Barclays and JPMorgan Cazenove are seeking a buyer for iShares, a division of Barclays Global Investors, the Sunday Times reports. The owners are hoping to raise GBP5bn, in order to avoid having to accept government assistance to cover losses related to toxic assets. Barclays is also seeking buyers for several large credit portfolios.
On Friday evening, a New York court published a list of assets declared to the SEC in December by Bernard Madoff and his wife. It comes out to USD823m, of which USD700m were held by the firm led by the confessed fraudster, Die Welt reports.
Skandia Investment Group (SIG) has announced that, in order to exploit inefficiencies on the Japanese equities markets and ?under-researched? European businesses, it has selected two specialised management firms, Dalton Capital (Hong Kong) Ltd and the Scottish firm SVM Asset Management Ltd (Edinburgh), as subadvisors for the Skandia Japanese Equity Fund and the Skandia European Opportunities Fund, respectively.
Ignites relays reports in Financial Times Deutschland that Deutsche Bank is suing Reserve Management in the United States for a refund of USD72.2m which were invested in the Reserve Primary Fund. On the morning of 15 September, before the Lehman Brothers bankruptcy, the German bank ordered a redemption of USD500m, and received verbal consent - but they only got USD428m the next day.

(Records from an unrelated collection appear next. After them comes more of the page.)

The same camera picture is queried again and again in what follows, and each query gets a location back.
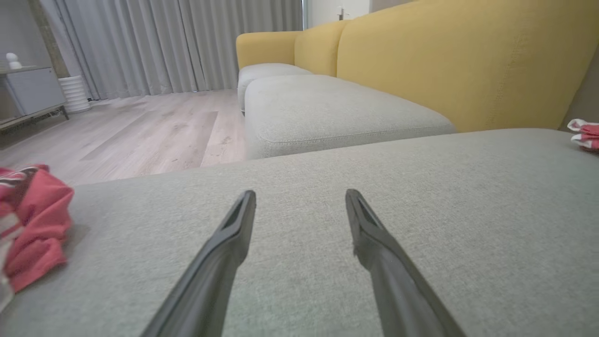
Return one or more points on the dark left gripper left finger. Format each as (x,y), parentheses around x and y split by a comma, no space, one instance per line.
(210,276)

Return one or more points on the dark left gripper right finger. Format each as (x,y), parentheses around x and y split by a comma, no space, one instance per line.
(398,281)

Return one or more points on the red jersey with white trim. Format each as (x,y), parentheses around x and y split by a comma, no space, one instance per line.
(37,224)

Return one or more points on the large grey sofa seat cushion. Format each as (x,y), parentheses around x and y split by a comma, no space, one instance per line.
(468,210)

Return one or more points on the medium grey sofa seat cushion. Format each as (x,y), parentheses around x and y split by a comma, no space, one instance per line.
(327,112)

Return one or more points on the small grey sofa seat cushion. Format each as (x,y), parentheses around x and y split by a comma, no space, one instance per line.
(266,72)

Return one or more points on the white ribbed cylinder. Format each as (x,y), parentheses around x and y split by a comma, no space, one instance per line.
(75,93)

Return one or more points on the wide yellow sofa back cushion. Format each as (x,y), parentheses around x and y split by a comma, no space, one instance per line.
(468,56)

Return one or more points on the yellow sofa armrest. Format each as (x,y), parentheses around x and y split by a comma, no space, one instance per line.
(266,47)

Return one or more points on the grey pleated curtain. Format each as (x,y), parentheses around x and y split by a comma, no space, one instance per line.
(164,42)

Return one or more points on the crumpled red and white garment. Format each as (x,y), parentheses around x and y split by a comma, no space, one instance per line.
(586,133)

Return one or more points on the narrow yellow sofa back cushion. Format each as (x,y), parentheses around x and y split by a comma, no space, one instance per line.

Kristin Halvorsen, the Norwegian finance minister, has decided to place Siemens under observation due to systematic large-scale corruption practiced by the group over many years. This may lead to the firm being expelled from the portfolio of the Government Pension Fund - Global, formerly known as the Oil Fund. ?Even so, Siemens is now in the eye of public opinion, and has begun rolling out a series of anti-corruption measures. Putting the firm under observation will allow the Fund to maintain pressure to incite the German group to continue its efforts in the fight against corruption,? the Norwegian minister stated.As of 31 December 2008, the Government Pension Fund - Global held NOK6.3bn in Siemens shares, which represent 1.34% of voting rights in the firm.
The Swiss Fund Association (SFA) on Friday welcomed propositions by the Federal Council to provide administrative assistance on tax-related questions. Gérard Fischer, chairman of the SFA, says that in return, the Swiss government should ask for access to markets for Swiss actors, in order to connect Switzerland to European OPCVM markets in particular. Matthäus den Otter, president of the SFA, declares that discrimination against Switzerland practised by other states such as Germany and Italy should be stopped.
Alex Stanic, manager of the Newton Global Opportunities fund, has resigned, and is expected to join the British management boutique River & Mercantile as its new head of equities management, Citywire reports on 12 March. Stanic also managed the BNY Mellon Global Equity and the BNY Mellon Global Intrepid.
In February, Swedish funds posted net subscriptions of SEK2.1bn, largely thanks to net inflows of EUR1.1bn to equities funds, the Swedish investment fund association (Fondbolagens Förening) states.Hedge funds and diversified funds posted net inflows of SEK0.6bn and SEK0.2bn, respectively. Money market funds are also in positive territory (+SEK0.3bn), while bond funds have seen net outflows of SEK0.1bn.
Daniel C. Sontag, chairman of Merrill Lynch Global Wealth Management, has been appointed as a member of the board of directors at BlackRock (USD1.3trn in assets as of the end of December). He and Brian T. Moynihan, president of global banking and wealth management at Bank of America, will replace John Thain and Gregory J. Fleming, who have resigned.